↓

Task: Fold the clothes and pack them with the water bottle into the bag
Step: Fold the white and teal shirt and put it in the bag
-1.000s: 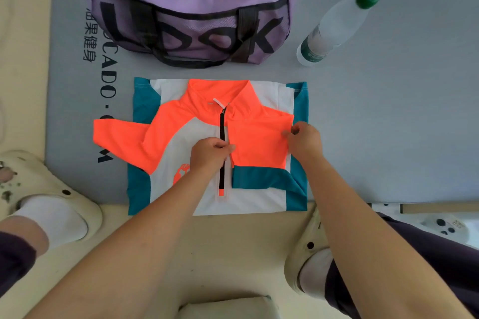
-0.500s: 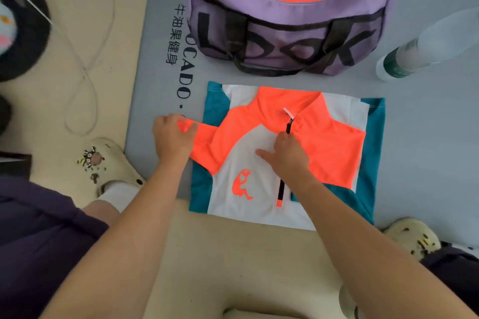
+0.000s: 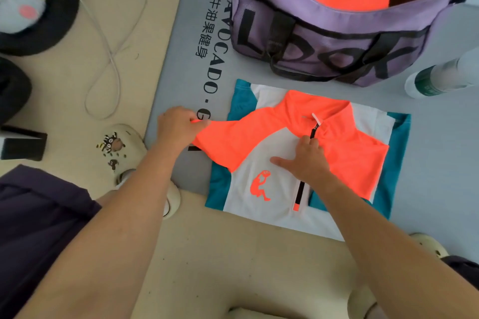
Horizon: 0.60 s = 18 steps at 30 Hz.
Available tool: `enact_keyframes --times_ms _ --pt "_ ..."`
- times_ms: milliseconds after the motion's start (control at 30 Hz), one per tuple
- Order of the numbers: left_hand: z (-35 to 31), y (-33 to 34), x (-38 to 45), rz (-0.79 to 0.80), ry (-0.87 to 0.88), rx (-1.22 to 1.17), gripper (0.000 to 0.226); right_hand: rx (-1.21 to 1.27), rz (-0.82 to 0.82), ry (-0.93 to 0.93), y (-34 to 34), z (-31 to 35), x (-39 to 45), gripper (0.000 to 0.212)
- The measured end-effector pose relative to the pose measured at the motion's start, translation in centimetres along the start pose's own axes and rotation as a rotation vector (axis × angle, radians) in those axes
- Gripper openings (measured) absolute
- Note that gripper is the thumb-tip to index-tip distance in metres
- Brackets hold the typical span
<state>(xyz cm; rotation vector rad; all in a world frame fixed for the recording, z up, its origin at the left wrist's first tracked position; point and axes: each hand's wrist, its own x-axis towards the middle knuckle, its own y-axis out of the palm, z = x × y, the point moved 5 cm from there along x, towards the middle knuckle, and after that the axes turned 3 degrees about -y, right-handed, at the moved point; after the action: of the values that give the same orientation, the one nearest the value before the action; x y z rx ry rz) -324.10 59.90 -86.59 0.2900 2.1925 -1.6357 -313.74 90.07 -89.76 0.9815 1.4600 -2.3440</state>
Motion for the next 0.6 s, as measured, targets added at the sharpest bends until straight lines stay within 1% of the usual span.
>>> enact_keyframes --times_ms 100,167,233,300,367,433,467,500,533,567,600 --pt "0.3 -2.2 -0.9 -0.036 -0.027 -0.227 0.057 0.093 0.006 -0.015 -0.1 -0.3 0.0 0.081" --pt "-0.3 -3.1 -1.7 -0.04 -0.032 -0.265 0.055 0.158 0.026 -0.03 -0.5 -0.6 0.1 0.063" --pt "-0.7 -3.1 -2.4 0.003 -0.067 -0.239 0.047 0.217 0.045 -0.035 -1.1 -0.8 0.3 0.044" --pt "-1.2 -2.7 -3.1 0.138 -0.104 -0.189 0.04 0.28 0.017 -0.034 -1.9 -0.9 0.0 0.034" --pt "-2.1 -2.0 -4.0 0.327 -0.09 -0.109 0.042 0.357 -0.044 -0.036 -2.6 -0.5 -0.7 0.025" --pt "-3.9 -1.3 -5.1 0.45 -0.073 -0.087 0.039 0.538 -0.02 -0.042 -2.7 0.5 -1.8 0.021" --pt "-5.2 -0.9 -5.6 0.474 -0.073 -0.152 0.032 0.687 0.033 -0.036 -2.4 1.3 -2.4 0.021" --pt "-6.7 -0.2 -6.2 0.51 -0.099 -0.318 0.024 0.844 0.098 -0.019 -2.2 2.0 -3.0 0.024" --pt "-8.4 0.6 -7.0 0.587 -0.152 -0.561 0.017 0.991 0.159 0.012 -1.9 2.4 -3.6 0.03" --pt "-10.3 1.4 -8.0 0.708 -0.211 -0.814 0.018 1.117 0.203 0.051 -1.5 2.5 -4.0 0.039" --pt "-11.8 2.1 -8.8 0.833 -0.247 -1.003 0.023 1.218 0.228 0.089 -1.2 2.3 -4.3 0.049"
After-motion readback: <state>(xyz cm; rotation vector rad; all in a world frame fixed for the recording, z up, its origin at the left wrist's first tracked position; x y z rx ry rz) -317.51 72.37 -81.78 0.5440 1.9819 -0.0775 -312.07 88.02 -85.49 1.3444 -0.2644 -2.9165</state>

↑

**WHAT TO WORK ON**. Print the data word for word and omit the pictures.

**REPLY TO THE TASK**.
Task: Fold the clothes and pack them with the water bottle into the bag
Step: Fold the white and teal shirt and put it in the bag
-1.000s: 
-0.500s: 
+0.000s: 
Horizon: 0.60 s = 18 steps at 30 Hz.
Available tool: `enact_keyframes --times_ms _ --pt "_ ..."`
- times_ms: milliseconds after the motion's start (control at 30 Hz), one per tuple
- Order of the numbers: left_hand: z (-35 to 31), y (-33 to 34), x (-38 to 45), rz (-0.79 to 0.80), ry (-0.87 to 0.88), rx (-1.22 to 1.17), gripper (0.000 to 0.226); right_hand: rx (-1.21 to 1.27), rz (-0.82 to 0.82), ry (-0.93 to 0.93), y (-34 to 34), z (-31 to 35), x (-39 to 45), gripper (0.000 to 0.212)
- The measured end-effector pose relative to the pose measured at the motion's start, translation in centimetres along the start pose's own axes and rotation as a rotation vector (axis × angle, radians) in those axes
- Gripper openings (measured) absolute
- Note that gripper is the thumb-tip to index-tip distance in metres
- Brackets hold the typical span
<state>(xyz cm; rotation vector rad; all in a world frame fixed for the recording, z up, its origin at the left wrist's first tracked position; point and axes: each hand's wrist, its own x-axis towards the middle knuckle, its own y-axis out of the palm, z = x × y, the point moved 5 cm from there along x, towards the middle knuckle, and after that the axes turned 3 degrees about -y, right-handed, at the moved point; after the action: of the values that give the same orientation, the one nearest the value before the action; x y z rx ry rz) -324.10 59.90 -86.59 0.2900 2.1925 -1.6357 -313.74 90.07 -89.76 0.9815 1.4600 -2.3440</state>
Motion for the next 0.6 s, as measured, targets added at the sharpest bends until straight lines stay within 1% of the usual span.
>>> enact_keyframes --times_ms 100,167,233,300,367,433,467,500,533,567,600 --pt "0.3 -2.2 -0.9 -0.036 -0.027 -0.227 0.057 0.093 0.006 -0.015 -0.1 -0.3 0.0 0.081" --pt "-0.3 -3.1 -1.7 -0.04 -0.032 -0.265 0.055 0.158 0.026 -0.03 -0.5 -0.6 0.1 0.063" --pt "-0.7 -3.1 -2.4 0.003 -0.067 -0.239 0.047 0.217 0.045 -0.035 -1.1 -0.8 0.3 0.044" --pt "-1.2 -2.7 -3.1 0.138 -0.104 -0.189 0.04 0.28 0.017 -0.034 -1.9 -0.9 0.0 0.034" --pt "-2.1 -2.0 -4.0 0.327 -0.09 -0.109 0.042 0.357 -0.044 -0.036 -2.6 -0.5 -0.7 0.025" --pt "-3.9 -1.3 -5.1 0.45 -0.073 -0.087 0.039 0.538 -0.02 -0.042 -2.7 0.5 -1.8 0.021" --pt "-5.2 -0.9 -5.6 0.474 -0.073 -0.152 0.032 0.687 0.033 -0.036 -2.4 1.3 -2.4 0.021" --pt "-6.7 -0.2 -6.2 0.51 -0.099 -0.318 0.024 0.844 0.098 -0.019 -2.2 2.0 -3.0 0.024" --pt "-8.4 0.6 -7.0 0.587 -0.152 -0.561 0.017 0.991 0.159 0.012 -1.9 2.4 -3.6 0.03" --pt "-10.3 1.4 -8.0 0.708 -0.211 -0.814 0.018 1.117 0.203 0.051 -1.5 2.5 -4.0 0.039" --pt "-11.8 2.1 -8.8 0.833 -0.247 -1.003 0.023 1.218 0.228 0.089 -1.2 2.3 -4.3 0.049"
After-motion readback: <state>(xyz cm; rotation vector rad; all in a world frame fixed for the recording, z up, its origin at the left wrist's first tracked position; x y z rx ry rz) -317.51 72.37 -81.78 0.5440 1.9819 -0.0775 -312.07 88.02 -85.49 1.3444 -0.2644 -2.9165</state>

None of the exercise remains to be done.